Is there any people from the UK that would like to arrange a meet up sometime?


----------



## oceanchief (Jan 6, 2007)

Hey, I'm from Northern Ireland, which technically is part of the UK, but perhaps a bit to far off. Whereabouts in the UK are you?


----------



## LAPP (Feb 7, 2007)

London.


----------



## Nemesis.cF- (Feb 11, 2007)

im from kent.. dunno if i'd meet up or not really lol...but yeah im from the uk aswell..


----------



## Daisy26 (Mar 22, 2007)

I am new here and i am from the UK aswell.


----------



## mraz (Mar 22, 2007)

Hey have u guys met up already? i am also in the Uk in Leicester 
any body close by?


----------



## Beetlebum (Sep 24, 2006)

West Yorkshire, UK .. 

Would be up for a meet up ..

Shy Girl, I hope it's ok - I have created a thread in the 'gatherings' forum.


----------



## se7 (Nov 28, 2005)

I'm in South London/Kent area, I'd like to meet any others round this way


----------



## Xithium (Jun 7, 2007)

Another Kent person here. *wave*
I'd love to one day meet up with some of you. Although, to be honest... I can't be sure that I wouldn't end up chickening out... :um


----------



## Sopho (Jul 4, 2007)

I'm from Manchester.


----------



## Debi (Dec 2, 2007)

Hello, I know this is quite an old thread but I've just found it... I live in Dorset but currently studying in North Wales. Anyone else nearby?


----------



## aesthete (Jul 3, 2007)

*Re: re: UK groups*



Beetlebum said:


> West Yorkshire, UK ..
> 
> Would be up for a meet up ..
> 
> Shy Girl, I hope it's ok - I have created a thread in the 'gatherings' forum.

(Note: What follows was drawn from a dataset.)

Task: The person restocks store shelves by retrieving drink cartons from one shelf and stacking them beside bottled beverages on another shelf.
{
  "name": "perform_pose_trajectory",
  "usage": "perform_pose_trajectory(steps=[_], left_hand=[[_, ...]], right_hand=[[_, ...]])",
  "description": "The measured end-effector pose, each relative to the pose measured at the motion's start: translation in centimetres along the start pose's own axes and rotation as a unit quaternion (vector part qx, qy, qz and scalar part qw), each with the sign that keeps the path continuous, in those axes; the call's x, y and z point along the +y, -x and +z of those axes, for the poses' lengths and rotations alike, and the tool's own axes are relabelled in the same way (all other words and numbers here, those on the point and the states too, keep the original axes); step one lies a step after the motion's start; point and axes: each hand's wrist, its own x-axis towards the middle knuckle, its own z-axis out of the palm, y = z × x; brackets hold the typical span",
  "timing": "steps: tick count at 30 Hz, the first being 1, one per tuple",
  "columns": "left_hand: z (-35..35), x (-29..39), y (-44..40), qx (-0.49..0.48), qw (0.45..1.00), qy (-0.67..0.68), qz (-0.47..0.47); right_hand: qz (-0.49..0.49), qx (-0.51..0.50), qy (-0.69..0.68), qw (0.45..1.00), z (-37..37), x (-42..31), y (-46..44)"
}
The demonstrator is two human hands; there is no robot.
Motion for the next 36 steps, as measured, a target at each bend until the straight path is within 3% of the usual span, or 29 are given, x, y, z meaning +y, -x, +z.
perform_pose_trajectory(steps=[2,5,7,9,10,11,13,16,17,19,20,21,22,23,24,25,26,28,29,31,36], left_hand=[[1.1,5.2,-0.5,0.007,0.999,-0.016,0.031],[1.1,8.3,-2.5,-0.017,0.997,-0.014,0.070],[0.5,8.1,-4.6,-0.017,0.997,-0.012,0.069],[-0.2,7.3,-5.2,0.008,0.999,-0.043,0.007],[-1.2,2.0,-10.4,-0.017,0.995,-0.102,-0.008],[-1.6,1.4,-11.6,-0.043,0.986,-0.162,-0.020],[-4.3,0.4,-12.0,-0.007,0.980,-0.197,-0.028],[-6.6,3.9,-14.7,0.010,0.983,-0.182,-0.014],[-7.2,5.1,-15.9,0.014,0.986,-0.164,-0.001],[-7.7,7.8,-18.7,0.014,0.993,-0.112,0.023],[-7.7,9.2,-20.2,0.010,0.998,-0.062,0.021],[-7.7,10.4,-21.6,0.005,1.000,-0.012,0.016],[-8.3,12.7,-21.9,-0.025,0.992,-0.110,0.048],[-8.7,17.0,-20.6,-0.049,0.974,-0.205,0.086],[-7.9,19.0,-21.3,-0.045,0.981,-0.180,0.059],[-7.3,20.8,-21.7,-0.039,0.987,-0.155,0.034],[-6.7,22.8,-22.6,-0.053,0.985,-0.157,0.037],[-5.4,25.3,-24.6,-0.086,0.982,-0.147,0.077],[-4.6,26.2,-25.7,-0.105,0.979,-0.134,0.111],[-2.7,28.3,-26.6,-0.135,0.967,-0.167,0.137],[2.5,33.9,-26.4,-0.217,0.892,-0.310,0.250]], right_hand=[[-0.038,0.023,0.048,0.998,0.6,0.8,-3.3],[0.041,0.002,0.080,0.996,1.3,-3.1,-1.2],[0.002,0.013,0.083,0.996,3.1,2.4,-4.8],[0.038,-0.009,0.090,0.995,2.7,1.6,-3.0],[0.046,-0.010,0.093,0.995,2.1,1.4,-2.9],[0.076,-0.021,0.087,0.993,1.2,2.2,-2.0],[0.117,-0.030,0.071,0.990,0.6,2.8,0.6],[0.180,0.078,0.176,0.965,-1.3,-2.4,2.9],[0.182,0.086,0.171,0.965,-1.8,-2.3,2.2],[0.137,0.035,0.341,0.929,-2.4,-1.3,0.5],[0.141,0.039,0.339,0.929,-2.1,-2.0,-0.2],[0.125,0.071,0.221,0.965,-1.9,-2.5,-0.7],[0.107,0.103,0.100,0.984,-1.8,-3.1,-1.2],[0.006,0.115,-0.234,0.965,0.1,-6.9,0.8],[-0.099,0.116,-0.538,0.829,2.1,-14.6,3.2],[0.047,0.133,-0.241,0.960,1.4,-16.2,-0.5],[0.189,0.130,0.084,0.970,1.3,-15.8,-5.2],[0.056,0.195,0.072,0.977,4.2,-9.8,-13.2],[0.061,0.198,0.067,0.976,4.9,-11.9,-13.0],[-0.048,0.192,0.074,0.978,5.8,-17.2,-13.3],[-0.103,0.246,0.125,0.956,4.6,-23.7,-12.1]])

I'm from South Yorkshire, but spend most of my time in the West. 
Where abouts are you?

I probably wouldn't meet up, social anxiety and all, haha, but i'd just like to know.


----------



## nid5000 (Apr 12, 2008)

hi I live in Glasgow and would love to met other shy people like me , well i think I bwould!


----------



## Shiftie (Apr 18, 2008)

Hi, I'm in South West England in Somerset.


----------